Exercise details: Copy out the complete listing, word for word.
+-------+
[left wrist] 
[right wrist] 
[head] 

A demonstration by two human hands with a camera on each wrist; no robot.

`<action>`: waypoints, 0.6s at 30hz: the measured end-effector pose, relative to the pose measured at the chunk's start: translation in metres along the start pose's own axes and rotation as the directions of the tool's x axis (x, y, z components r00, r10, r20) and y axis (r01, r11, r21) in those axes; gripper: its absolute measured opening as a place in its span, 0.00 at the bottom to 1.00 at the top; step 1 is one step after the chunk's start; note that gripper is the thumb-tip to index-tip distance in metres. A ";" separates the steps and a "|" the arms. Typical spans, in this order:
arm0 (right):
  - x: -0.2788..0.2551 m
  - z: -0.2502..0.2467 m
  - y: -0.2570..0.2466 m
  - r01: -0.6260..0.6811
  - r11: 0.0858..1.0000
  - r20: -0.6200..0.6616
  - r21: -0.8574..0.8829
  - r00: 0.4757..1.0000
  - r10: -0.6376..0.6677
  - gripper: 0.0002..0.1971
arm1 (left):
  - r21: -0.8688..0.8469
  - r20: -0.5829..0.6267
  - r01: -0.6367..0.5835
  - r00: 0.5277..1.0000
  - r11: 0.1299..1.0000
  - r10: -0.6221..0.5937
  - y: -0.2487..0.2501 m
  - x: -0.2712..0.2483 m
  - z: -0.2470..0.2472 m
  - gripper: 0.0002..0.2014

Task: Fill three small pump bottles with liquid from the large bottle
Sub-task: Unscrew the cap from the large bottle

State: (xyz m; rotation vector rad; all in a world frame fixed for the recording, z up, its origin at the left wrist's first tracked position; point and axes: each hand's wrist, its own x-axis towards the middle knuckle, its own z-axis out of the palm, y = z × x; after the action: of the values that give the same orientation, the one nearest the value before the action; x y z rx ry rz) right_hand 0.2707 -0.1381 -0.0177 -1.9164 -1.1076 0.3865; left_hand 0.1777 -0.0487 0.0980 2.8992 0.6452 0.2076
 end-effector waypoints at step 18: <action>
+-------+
Answer:
[left wrist] 
[right wrist] 
[head] 

A demonstration by two human hands with a camera on each wrist; no robot.

`<action>`: waypoints, 0.6s at 30hz: the measured end-effector pose, relative to the pose measured at the chunk's start: translation in metres along the start pose's own axes and rotation as the directions of the tool's x axis (x, y, z components r00, r10, r20) and y axis (r01, r11, r21) in those axes; gripper: its absolute measured opening as a place in its span, 0.00 at the bottom to 1.00 at the top; step 1 is one step after the chunk's start; note that gripper is the thumb-tip to index-tip distance in metres. A ";" separates the steps and a "|" the arms. Typical spans, in this order:
arm0 (right):
  - x: -0.2788..0.2551 m
  - z: -0.2502..0.2467 m
  - y: -0.2570..0.2466 m
  - r01: -0.6260..0.6811
  - r11: 0.0858..1.0000
  - r20: -0.6200..0.6616
  - r21: -0.8574..0.8829
  - r00: 0.4757..1.0000
  - r10: -0.6376..0.6677
  - gripper: 0.0002..0.1971
arm1 (left):
  - r21: -0.8688..0.8469
  - r20: -0.5829..0.6267
  - r01: -0.6367..0.5835
  - r00: 0.5277..1.0000
  - r11: 0.1299..1.0000
  - r10: -0.6221..0.5937
  - y: -0.2487..0.2501 m
  - x: -0.2712..0.2483 m
  - z: -0.2470..0.2472 m
  - gripper: 0.0002..0.2014

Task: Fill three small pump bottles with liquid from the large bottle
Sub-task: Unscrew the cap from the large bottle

State: (xyz m; rotation vector rad; all in a world frame fixed for the recording, z up, its origin at the left wrist's first tracked position; point and axes: each hand's wrist, its own x-axis towards the middle knuckle, its own z-axis out of the palm, y = z × x; after the action: of the values that give the same orientation, the one nearest the value before the action; x y z rx ry rz) right_hand 0.2707 -0.1381 -0.0177 -1.9164 -1.1076 0.3865; left_hand 0.1777 -0.0487 0.0980 2.8992 0.6452 0.2076
 end-effector waypoints at step 18: <action>

This is the complete output for the exercise.